When I started creating my collages, my friends loved them. It was at their request did I start selling them. But when they asked about my art, their hesitation in even asking the question made me sad. Why are perfectly intelligent people intimidated by art? Even by bad art? I suppose all the brouhaha started in the mid 1800's when artists like Édouard Manet and Paul Cézanne started to paint whatever the hell they wanted instead of what the rich and the royalty wanted. It was supposed to be giving art back to the common people. And art became more personal instead of political or religious.
Then Marcel Duchamp's "R Mutt" introduced the idea that art is what you make of it. That you can find aesthetic beautiful in a vacuum cleaner, or a urinal. Art no longer is limited to art. But all this freedom and the idea that post modern art is mostly conceptual art, or the idea that the idea is more important than the physical part of art, can be alienating. No longer can a normal person walk into a gallery, look at something and know what the hell is going on. No one likes to feel stupid, even when they're obviously placed in a situation where insufficient information is given. Conceptual art cannot be understood without explanations, without the use of words. There are even art movements who celebrate this codependency, i.e. the Art and Letter group.

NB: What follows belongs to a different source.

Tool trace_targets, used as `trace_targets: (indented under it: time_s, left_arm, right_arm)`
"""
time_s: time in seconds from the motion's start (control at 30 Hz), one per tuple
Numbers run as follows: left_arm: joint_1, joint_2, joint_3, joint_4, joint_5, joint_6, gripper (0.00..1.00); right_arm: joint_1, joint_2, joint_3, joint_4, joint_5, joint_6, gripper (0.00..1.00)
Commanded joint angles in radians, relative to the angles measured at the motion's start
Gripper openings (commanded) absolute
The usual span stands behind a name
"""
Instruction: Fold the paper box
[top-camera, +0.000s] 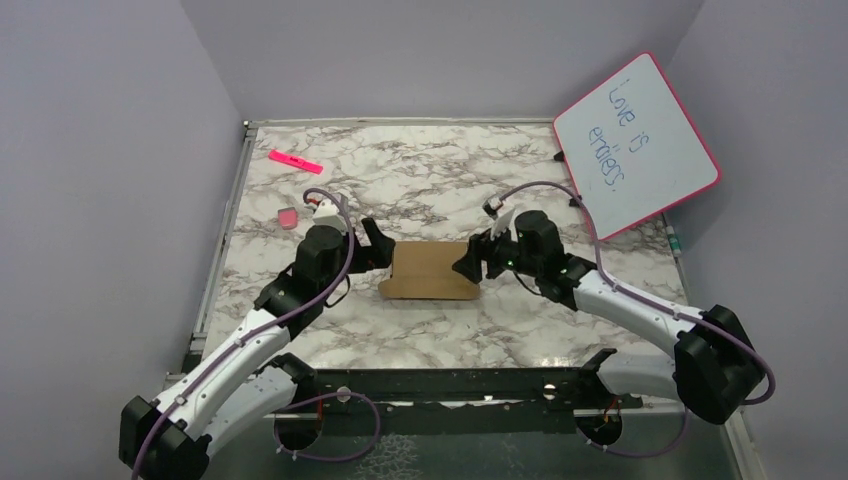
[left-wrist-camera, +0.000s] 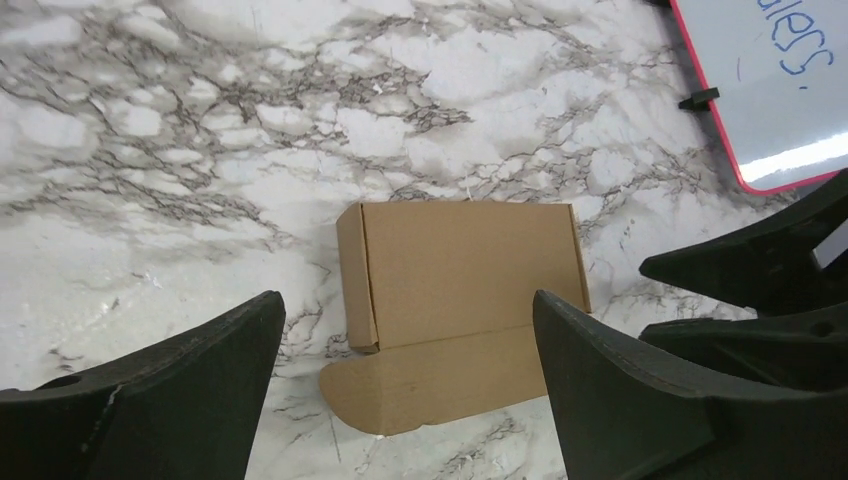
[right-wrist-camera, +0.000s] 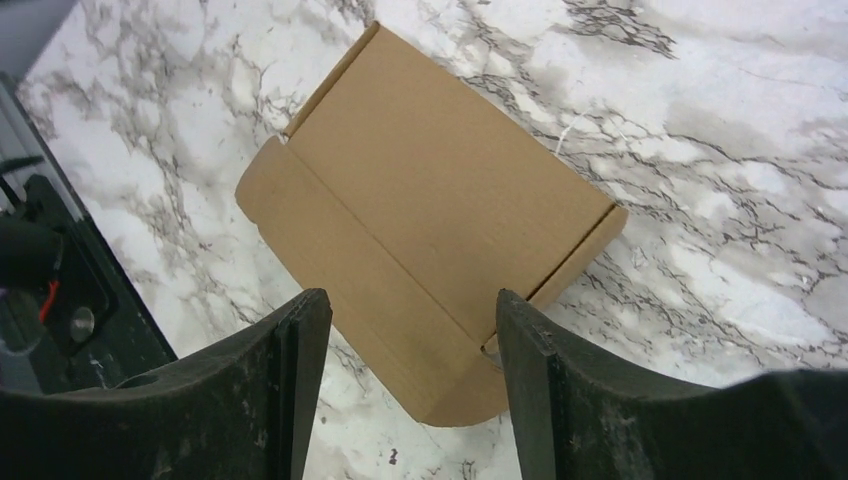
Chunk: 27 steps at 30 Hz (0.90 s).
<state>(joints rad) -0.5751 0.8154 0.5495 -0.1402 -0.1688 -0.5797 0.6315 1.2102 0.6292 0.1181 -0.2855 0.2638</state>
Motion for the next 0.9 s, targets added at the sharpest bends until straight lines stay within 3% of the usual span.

The reality of this evolution of art is if you want to understand the art you're looking at, you have to attend the opening of an art show in hopes of meeting the artists. Then go up to various artists and ask what the hell are you trying to say through your art. If you have balls that big than good for you. But for the rest of us mortals, it's intimidating.

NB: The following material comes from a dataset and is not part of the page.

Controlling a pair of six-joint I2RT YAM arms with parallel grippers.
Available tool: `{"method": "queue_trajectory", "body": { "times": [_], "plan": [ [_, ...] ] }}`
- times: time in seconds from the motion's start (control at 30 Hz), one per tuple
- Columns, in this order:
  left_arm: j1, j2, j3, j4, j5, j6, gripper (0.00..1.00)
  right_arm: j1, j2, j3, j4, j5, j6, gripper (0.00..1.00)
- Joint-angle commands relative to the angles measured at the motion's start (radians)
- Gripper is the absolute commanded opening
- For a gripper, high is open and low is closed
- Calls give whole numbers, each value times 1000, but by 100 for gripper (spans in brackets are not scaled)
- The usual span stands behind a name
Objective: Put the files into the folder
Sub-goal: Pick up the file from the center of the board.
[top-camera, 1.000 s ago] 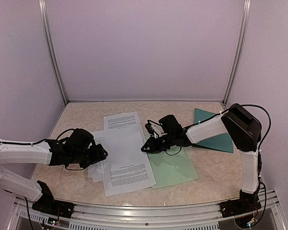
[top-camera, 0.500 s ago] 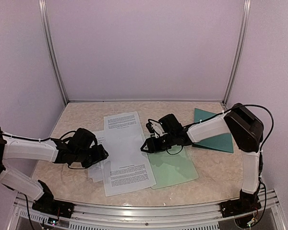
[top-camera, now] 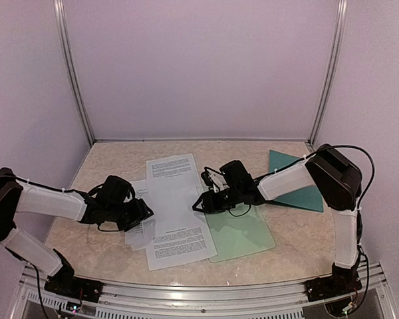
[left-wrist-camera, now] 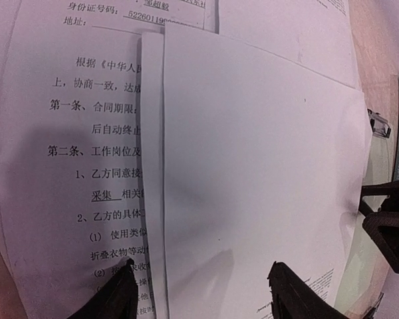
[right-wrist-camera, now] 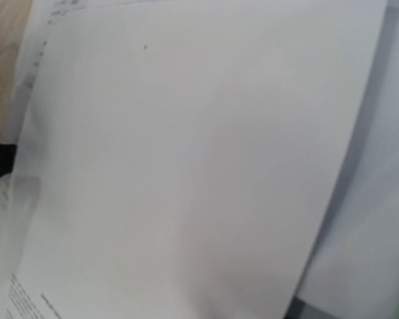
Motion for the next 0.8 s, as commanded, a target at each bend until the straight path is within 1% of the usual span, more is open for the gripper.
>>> {"method": "queue_trajectory", "body": {
  "times": [0.0, 0.1, 0.33, 0.43, 0.6, 0.77],
  "plan": [
    [-3, 52, -26, 31, 51, -25, 64, 13, 58, -28, 5, -36, 43, 47],
    [-12, 65, -36, 57, 51, -36, 63, 16, 72, -31, 20, -47, 64, 46],
    [-24, 54, -45, 42, 16, -35, 60, 11, 53, -57, 36, -22, 81, 43],
    [-25, 31, -49, 31, 2, -28, 60, 6, 56, -54, 40, -32, 85, 40],
    [-25, 12, -46, 13, -17, -18, 60, 1, 60, -58, 73, -64, 105, 31],
    [-35, 11, -37, 11, -17, -7, 60, -3, 72, -67, 146, -126, 154, 27]
  ]
}}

Why do you have to go to the openings and get the info from the horses' mouths? Because galleries lack materials that enhance and educate the viewers about the works in their galleries. Have you ever entered an art gallery? The reception you get varies, but overall, the curator or the receptionist can be unfriendly once they size up your clothes and decide you can't afford their art. This is not the way it is in Vegas but it sure is in the bigger cities.

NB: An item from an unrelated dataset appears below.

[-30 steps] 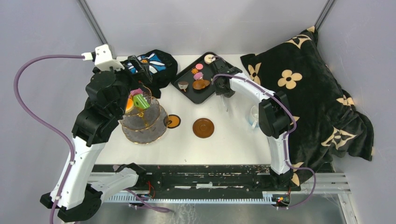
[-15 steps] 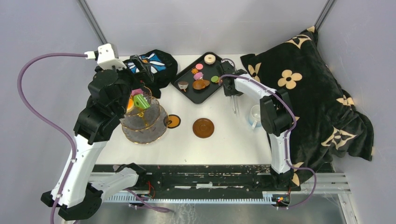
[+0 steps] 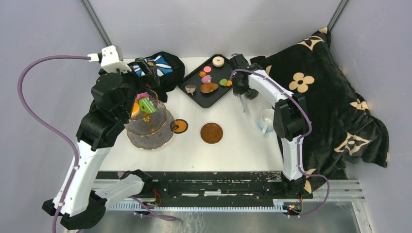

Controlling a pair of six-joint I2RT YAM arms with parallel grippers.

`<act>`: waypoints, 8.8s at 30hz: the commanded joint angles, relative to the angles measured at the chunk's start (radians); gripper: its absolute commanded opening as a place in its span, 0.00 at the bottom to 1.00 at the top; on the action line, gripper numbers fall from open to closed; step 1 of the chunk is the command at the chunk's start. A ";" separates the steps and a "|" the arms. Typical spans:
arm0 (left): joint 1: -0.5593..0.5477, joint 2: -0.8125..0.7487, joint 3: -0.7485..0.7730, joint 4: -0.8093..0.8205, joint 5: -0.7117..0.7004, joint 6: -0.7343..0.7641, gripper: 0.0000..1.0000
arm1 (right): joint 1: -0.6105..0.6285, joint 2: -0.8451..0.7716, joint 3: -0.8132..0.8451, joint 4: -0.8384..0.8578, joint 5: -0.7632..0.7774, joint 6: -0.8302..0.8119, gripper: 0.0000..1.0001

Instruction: Serve the afternoon tea

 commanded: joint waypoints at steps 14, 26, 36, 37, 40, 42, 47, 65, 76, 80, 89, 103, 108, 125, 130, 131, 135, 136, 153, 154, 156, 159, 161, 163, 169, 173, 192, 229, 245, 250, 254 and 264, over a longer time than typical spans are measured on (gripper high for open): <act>-0.004 -0.045 -0.013 0.041 -0.026 0.025 0.99 | -0.062 0.172 0.387 -0.297 -0.105 0.028 0.01; -0.002 -0.059 -0.018 0.037 -0.041 0.025 0.99 | -0.046 0.255 0.462 -0.378 -0.191 -0.014 0.01; -0.003 -0.065 -0.022 0.036 -0.035 0.017 0.99 | 0.028 0.299 0.584 -0.482 -0.284 -0.102 0.01; -0.003 -0.065 -0.021 0.035 -0.035 0.016 0.99 | 0.029 0.298 0.587 -0.481 -0.290 -0.102 0.01; -0.003 -0.064 -0.016 0.035 -0.032 0.015 0.99 | 0.030 0.264 0.584 -0.466 -0.266 -0.099 0.01; -0.004 -0.062 -0.012 0.035 -0.031 0.014 0.99 | 0.029 0.211 0.547 -0.423 -0.223 -0.088 0.01; -0.003 -0.056 -0.014 0.037 -0.021 0.010 0.99 | 0.015 0.111 0.482 -0.369 -0.197 -0.078 0.01; -0.004 -0.035 -0.015 0.052 -0.007 0.013 0.99 | 0.014 -0.153 -0.009 -0.014 -0.562 0.135 0.21; -0.003 -0.049 -0.021 0.045 -0.019 0.016 0.99 | 0.014 -0.184 -0.288 0.436 -0.796 0.542 0.38; -0.003 -0.052 -0.022 0.043 -0.025 0.019 0.99 | 0.014 -0.188 -0.333 0.512 -0.807 0.608 0.42; -0.004 -0.053 -0.026 0.045 -0.027 0.020 0.99 | 0.009 -0.225 -0.467 0.669 -0.818 0.754 0.44; -0.003 -0.054 -0.031 0.042 -0.028 0.020 0.99 | -0.001 -0.262 -0.548 0.716 -0.827 0.783 0.46; -0.003 -0.052 -0.034 0.042 -0.027 0.020 0.99 | -0.007 -0.277 -0.576 0.731 -0.817 0.798 0.47; -0.003 -0.046 -0.033 0.044 -0.023 0.016 0.99 | -0.051 -0.221 -0.569 0.798 -0.838 0.833 0.50; -0.003 -0.047 -0.032 0.044 -0.029 0.016 0.99 | -0.051 -0.190 -0.546 0.850 -0.850 0.874 0.50; -0.003 -0.046 -0.033 0.044 -0.029 0.016 0.99 | -0.049 -0.188 -0.540 0.854 -0.849 0.878 0.51; -0.003 -0.046 -0.036 0.043 -0.029 0.014 0.99 | -0.050 -0.168 -0.501 0.847 -0.851 0.867 0.51; -0.002 -0.045 -0.036 0.043 -0.029 0.014 0.99 | -0.050 -0.161 -0.492 0.849 -0.856 0.866 0.51; -0.003 -0.050 -0.032 0.044 -0.026 0.019 0.99 | -0.050 -0.227 -0.500 0.781 -0.838 0.793 0.01; -0.003 -0.051 -0.032 0.045 -0.026 0.020 0.99 | -0.051 -0.238 -0.501 0.766 -0.835 0.781 0.01; -0.003 -0.053 -0.032 0.044 -0.026 0.022 0.99 | -0.050 -0.263 -0.502 0.736 -0.827 0.757 0.01; -0.004 -0.056 -0.029 0.043 -0.027 0.026 0.99 | -0.050 -0.311 -0.505 0.678 -0.817 0.711 0.01; -0.003 -0.058 -0.028 0.043 -0.029 0.028 0.99 | -0.052 -0.344 -0.509 0.649 -0.810 0.684 0.01; -0.003 -0.060 -0.027 0.044 -0.029 0.029 0.99 | -0.053 -0.378 -0.510 0.610 -0.800 0.650 0.01; -0.002 -0.061 -0.015 0.039 -0.026 0.033 0.99 | -0.050 -0.466 -0.502 0.560 -0.846 0.559 0.01; -0.003 -0.062 -0.006 0.037 -0.030 0.036 0.99 | -0.035 -0.514 -0.460 0.487 -0.929 0.458 0.01; -0.003 -0.091 0.003 0.016 -0.025 0.012 0.99 | 0.266 -0.545 -0.383 0.340 -1.096 0.298 0.01; -0.002 -0.110 -0.001 -0.010 -0.032 0.000 0.99 | 0.456 -0.310 -0.330 0.758 -1.026 0.634 0.01; -0.003 -0.115 0.000 -0.021 -0.022 0.005 0.99 | 0.516 -0.287 -0.451 1.062 -0.893 0.882 0.01; -0.003 -0.116 0.003 -0.028 -0.017 0.006 0.99 | 0.525 -0.276 -0.459 1.074 -0.857 0.896 0.01; -0.003 -0.121 0.003 -0.030 -0.017 0.008 0.99 | 0.531 -0.257 -0.464 1.104 -0.853 0.927 0.01; -0.004 -0.128 0.002 -0.036 -0.023 0.010 0.99 | 0.537 -0.227 -0.470 1.090 -0.841 0.924 0.01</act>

I don't have solutions for the normal people other than to go to the openings and enjoy the cheeses. I do have solutions for the galleries though. Have more educational materials on the artists you're featuring. Even rich people need to know what the hell they're buying. Art isn't inaccessible. It's the surrounding culture (galleries, the market place that dispenses art) that has nothing to do with the substantive art that's preventing the public from enjoying the aesthetic riches available to us in our towns.